O súbito cessar de sua voz perturbou-me; havia algo hipnótico em seus ávidos sussurros, e algo que também me enchia de uma convicção muito além do poder das palavras de Paul Tuttle. Em algum lugar lá no fundo, nos recessos de minha mente, uma corda havia sido tangida, uma conexão mnemônica que não conseguia descartar, e que deixou-me com uma sensação de antiguidade ilimitada, uma ponte cósmica para outro lugar e outro tempo.


“Parece lógico,” Disse por fim, com cautela.


“Lógico, Haddon, é decerto lógico; deve ser lógico!” exclamou ele.


“Considerando que seja isso mesmo,” Eu disse, “Que deduz daí?”
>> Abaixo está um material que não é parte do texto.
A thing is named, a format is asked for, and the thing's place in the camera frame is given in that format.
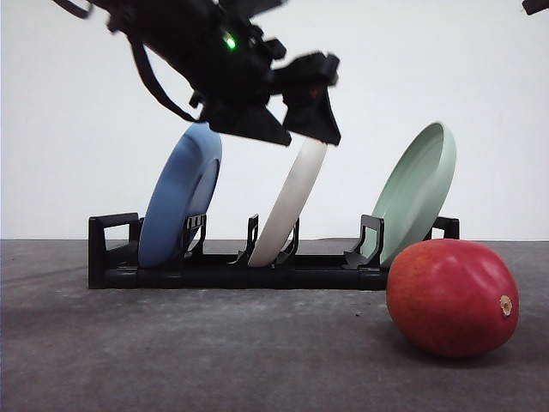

“Veja só, considerando que seja isso mesmo,” ele prosseguiu com ânsia, “sabemos que meu Tio Amos prometeu oferecer um refúgio em preparo para o retorno de Hastur, vindo de qualquer seja a região do espaço exterior que agora o aprisiona. Onde seja isto, ou que tipo de lugar seja, até então não me preocupei em saber, embora possa talvez cogitar. Este não é tempo de cogitações, e ainda assim parece, a partir de certas outras evidências à mão, que podem haver outras deduções permissíveis a serem feitas. A primeira e mais importante delas é de natureza dupla – ergo, algo imprevisto impediu o retorno de Hastur, durante a vida de meu tio, e ainda assim, algum outro ser tornou-se manifesto.” Neste ponto ele fitou-me com franqueza incomum e não pouco nervoso. “Quanto à evidência desta manifestação, seria de bom alvitre não falar dela agora. É suficiente dizer que acredito ter tal evidência ao alcance. Retornemos então à minha premissa original.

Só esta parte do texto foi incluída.